AS the continent celebrates Africa Day, May 25, which coincides this year with the 60th anniversary of the founding of the Organisation of African Unity (OAU), a Pan-Africanist group is organising demonstrations across the continent calling for a ‘borderless Africa’.
Every year, Africans Rising mobilises thousands of people across Africa and the diaspora under the banner of African Liberation Week (ALW) to commemorate Pan-African cooperation and solidarity.
The group has been marking ALW since Monday, with a focus on its campaign this year to ‘bring Africans [together] to advocate for the ratification and enforcement of the AU Protocol on free movement and people and goods in Africa’.
Even though the African Continental Free Trade Area (AfCFTA), which calls for such movement of people and goods is in place, Africans Rising does not think that integration is moving fast enough.
‘The geopolitical whirlwinds we see today demand that we build strength and prosper together, which can only happen through unity and Pan-African solidarity,’ said Hardi Yakubu, Africans Rising Movement Coordinator.
‘We must ask ourselves whether or not we are prepared to emerge from these as drawers of water and hewers of wood as we have been for the past centuries.’
Borderless Africa, which was launched during the 2022 All-African Movement Assembly in Arusha, Tanzania, also aims to ‘fight against inequality [and] multiple crises – food, energy, climate’ facing the continent.
Last year, under the theme Africa for Africans, ALW saw more than 500 actions across 46 countries in Africa and the diaspora.
This year, there are over 400 such activities.
‘We are calling upon the citizens and descendants of Africa to identify and organise events near them and invite individuals and organisations to join them,’ Africans Rising said in a statement.
Africans Rising is a global Pan-African movement of people and organisations launched in 2017.

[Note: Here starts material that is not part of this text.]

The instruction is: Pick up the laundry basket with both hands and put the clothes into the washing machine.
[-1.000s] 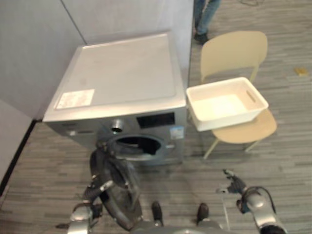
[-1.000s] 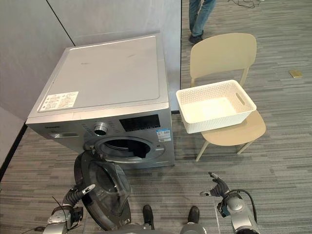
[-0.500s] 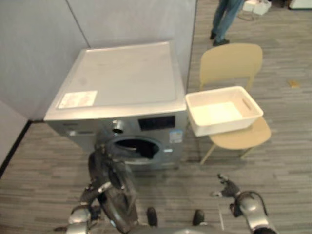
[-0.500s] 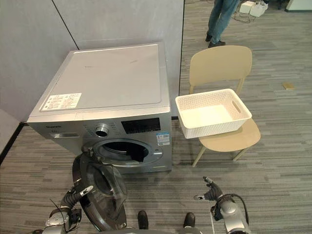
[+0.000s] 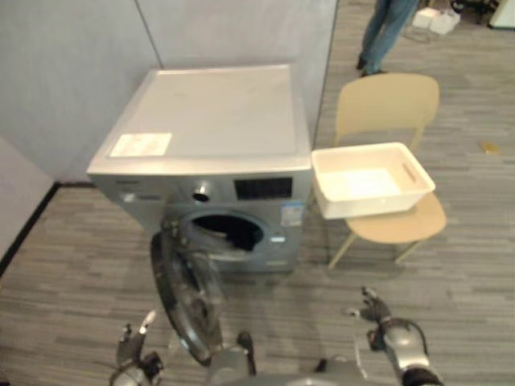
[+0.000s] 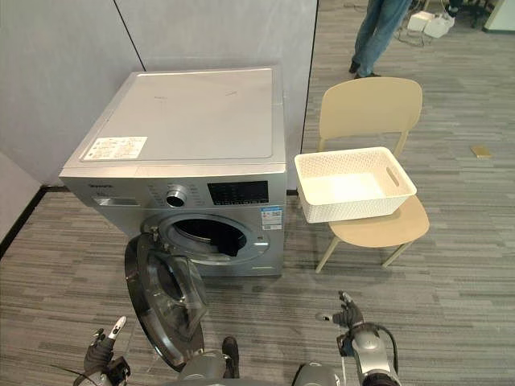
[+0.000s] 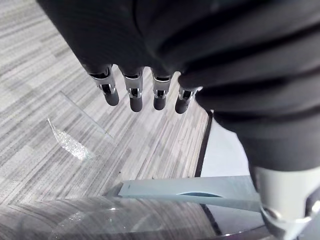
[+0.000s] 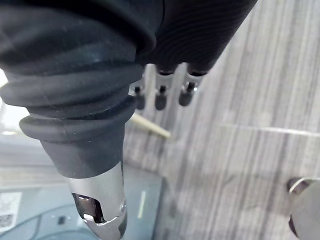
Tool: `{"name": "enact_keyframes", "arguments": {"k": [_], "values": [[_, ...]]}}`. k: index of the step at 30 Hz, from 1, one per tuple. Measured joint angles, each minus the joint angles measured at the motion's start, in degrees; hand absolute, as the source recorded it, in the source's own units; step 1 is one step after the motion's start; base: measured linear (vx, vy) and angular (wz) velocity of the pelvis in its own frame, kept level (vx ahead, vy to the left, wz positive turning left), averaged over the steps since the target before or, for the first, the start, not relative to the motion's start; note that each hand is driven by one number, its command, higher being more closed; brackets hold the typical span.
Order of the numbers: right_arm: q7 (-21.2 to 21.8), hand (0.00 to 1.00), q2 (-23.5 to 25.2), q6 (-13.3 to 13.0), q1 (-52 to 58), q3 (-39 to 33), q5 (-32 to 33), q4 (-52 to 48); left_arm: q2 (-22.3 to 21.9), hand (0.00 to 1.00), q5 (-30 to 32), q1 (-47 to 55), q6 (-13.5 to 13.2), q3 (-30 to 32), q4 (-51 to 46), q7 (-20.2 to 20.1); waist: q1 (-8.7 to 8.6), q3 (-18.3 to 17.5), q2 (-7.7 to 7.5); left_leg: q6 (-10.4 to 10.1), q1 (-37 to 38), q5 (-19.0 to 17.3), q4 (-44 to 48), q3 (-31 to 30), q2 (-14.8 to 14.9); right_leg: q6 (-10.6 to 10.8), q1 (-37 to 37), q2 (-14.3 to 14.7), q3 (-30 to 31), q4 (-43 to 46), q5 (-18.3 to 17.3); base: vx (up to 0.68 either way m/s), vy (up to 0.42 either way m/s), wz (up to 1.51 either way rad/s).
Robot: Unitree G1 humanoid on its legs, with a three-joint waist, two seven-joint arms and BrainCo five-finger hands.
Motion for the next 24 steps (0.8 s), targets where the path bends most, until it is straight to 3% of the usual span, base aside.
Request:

It provides a space for ‘progressive African civil society leaders and groups engaged in various civic struggles to convene, connect, collaborate, share knowledge and build solidarity among people and across issues’.
African Rising notes on its website: ‘Africans include all people of African descent wherever they may be.
‘This theme re-echoes the historical call by Marcus Garvey for Africans to unite and take ownership and control of our homeland.
‘Its relevance in contemporary times is seen in the rush by new and old global powers upon the resources of Africa.’